> _What is being asked_: Copy, from the entries below, each line in which the string "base" appears.

+ + + + +

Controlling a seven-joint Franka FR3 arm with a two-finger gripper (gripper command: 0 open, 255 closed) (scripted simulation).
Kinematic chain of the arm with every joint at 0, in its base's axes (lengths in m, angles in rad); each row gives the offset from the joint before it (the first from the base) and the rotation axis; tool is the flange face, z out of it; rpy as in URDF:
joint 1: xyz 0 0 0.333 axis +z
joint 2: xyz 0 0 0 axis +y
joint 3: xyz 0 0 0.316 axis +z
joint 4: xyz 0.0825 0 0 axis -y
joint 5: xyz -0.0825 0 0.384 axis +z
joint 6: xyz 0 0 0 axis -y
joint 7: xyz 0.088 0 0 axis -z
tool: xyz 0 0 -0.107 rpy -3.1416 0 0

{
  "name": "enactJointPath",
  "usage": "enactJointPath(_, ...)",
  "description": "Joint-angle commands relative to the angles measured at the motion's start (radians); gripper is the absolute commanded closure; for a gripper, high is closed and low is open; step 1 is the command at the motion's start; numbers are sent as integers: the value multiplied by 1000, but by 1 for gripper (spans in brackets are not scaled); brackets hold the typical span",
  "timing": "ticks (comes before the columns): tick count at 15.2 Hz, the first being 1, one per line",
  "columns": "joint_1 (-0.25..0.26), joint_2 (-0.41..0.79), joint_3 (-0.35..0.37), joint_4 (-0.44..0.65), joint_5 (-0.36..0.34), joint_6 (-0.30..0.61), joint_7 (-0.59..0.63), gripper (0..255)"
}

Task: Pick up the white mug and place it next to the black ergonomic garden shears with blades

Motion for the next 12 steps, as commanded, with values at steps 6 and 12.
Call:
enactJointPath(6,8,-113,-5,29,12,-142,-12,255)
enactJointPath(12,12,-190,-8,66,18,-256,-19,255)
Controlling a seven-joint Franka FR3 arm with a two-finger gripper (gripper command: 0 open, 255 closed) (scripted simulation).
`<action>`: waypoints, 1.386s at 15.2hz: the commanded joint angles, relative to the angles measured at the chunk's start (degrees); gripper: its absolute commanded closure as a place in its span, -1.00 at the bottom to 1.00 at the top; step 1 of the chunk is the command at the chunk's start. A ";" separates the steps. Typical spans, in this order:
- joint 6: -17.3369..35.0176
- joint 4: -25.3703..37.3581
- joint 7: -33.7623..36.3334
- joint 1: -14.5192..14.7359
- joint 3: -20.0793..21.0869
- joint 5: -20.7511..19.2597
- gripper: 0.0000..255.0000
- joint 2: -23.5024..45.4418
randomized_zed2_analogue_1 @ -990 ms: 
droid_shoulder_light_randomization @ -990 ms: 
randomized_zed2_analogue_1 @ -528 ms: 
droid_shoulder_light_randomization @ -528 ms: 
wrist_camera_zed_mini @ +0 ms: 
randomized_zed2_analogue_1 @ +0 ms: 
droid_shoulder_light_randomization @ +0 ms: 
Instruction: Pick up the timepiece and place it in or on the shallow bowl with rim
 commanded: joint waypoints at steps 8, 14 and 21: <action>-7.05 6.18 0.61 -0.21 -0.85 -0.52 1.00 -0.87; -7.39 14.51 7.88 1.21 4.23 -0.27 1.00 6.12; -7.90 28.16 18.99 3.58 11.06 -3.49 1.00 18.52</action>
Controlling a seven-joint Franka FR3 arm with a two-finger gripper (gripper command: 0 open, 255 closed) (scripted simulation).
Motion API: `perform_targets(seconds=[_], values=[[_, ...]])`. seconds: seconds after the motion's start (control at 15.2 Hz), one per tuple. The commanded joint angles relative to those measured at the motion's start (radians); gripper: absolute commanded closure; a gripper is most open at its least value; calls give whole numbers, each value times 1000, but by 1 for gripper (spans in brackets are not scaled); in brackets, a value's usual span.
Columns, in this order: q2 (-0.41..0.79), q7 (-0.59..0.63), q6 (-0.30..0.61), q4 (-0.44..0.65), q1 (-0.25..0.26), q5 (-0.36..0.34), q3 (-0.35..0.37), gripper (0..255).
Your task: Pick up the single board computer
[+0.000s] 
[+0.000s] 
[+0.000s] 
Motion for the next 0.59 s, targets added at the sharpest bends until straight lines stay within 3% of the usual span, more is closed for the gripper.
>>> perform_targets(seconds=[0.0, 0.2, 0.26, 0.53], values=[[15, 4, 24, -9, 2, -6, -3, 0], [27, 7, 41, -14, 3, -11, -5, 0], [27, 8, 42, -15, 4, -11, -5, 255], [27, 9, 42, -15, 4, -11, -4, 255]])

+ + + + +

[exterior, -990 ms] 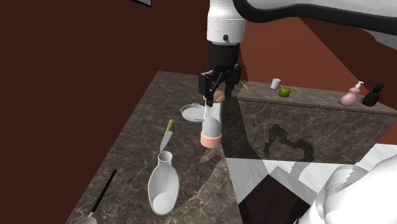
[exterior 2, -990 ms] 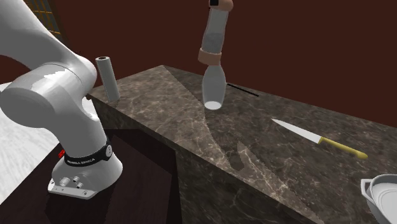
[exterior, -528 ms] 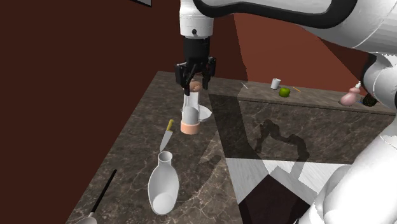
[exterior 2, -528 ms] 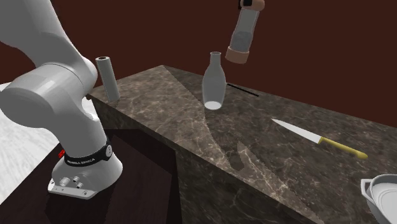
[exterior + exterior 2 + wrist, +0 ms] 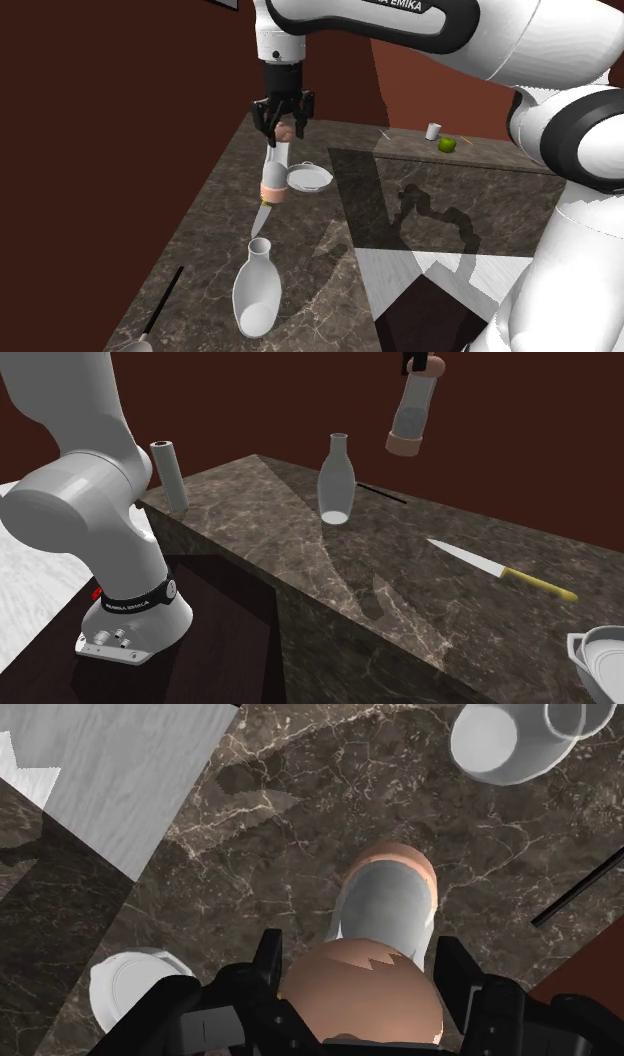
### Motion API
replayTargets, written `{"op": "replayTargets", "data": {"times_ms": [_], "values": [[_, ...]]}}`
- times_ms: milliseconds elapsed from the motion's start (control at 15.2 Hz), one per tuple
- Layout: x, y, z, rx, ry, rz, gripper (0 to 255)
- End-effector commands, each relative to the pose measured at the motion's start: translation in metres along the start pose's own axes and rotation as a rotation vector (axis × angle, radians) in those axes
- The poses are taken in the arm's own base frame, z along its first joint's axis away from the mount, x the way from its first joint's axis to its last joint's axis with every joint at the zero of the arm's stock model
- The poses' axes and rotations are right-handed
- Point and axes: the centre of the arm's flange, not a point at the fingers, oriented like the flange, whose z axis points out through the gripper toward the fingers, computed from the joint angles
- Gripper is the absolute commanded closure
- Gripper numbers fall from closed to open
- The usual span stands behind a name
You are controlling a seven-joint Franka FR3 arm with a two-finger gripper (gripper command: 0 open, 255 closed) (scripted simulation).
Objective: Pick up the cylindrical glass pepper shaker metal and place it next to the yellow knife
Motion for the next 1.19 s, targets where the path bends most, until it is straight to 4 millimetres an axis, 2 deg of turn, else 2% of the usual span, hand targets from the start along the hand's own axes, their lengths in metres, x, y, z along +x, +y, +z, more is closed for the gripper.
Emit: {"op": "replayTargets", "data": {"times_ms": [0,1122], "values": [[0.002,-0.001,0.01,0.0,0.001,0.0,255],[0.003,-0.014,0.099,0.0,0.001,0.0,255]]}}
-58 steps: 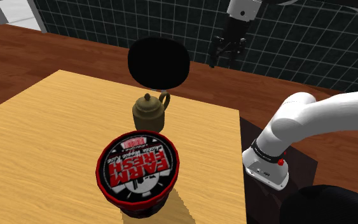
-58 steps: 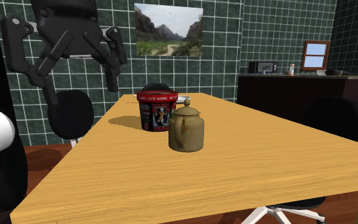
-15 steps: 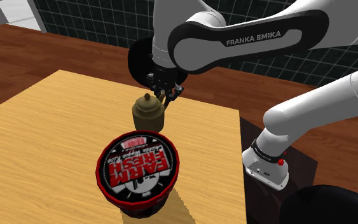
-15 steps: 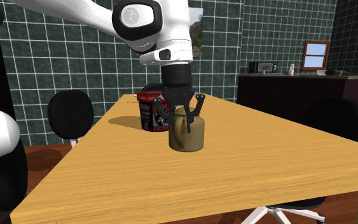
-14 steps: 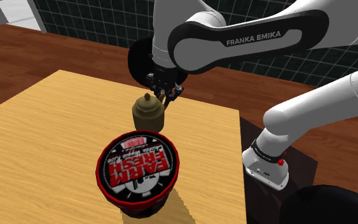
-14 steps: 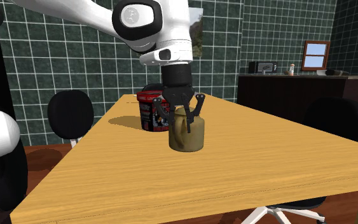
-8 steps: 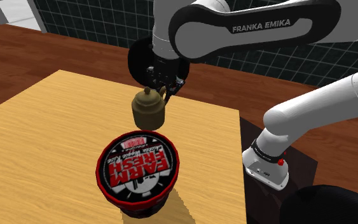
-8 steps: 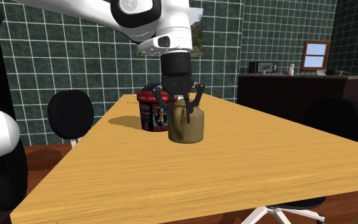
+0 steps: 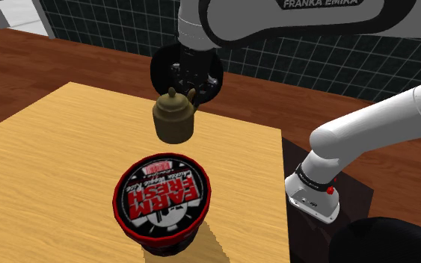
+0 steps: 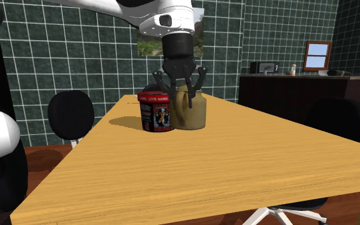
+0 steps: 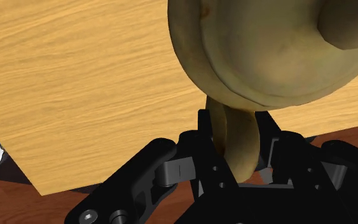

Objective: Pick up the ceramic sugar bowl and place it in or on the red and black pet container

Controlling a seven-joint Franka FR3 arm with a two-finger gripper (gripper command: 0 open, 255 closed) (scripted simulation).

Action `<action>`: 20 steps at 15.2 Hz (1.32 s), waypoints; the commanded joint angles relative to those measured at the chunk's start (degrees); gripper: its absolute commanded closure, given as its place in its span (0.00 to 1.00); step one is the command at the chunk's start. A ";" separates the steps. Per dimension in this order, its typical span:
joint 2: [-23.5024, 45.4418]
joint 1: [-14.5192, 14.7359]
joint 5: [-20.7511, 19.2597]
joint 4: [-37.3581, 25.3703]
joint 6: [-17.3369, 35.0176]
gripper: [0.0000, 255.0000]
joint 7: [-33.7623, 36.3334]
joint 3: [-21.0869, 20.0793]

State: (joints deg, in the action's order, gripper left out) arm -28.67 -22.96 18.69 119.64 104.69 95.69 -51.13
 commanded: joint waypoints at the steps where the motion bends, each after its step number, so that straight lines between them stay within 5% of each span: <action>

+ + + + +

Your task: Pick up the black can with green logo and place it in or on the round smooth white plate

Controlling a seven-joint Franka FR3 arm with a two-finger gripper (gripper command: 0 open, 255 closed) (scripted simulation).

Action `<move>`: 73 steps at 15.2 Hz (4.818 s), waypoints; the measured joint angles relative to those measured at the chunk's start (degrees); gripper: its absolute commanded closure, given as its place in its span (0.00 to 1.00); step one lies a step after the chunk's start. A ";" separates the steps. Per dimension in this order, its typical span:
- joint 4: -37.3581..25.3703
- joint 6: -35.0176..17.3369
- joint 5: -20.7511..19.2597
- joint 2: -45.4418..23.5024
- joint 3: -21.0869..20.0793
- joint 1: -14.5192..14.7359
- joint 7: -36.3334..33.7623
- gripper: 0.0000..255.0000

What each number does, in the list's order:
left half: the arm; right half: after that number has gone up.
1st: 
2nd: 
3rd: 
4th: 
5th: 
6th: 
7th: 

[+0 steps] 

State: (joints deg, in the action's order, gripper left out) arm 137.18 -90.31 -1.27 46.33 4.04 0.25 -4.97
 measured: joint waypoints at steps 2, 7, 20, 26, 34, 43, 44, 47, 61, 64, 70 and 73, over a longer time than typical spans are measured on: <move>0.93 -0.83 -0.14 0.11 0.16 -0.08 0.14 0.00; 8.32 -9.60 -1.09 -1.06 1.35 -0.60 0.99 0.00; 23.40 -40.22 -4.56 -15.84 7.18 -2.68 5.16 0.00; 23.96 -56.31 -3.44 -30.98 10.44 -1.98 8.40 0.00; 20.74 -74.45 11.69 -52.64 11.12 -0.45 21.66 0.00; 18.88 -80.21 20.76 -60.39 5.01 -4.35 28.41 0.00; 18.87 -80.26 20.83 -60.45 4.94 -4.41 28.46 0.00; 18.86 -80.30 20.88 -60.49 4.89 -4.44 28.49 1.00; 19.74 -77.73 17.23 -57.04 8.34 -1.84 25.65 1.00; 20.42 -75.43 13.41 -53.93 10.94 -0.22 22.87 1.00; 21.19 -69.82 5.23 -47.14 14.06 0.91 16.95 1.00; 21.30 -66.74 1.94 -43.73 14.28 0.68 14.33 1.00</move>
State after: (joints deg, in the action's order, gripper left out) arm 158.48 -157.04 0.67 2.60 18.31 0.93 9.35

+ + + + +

> _Answer to the exercise_:
Kinematic chain of the arm with every joint at 0, in its base's axes (lengths in m, angles in rad); each row gives the offset from the joint before it (the first from the base) and the rotation axis; tool is the flange face, z out of it; rpy as in URDF:
- The poses are taken in the arm's own base frame, z along its first joint's axis away from the mount, x the way from its first joint's axis to its last joint's axis with every joint at the zero of the arm's stock model

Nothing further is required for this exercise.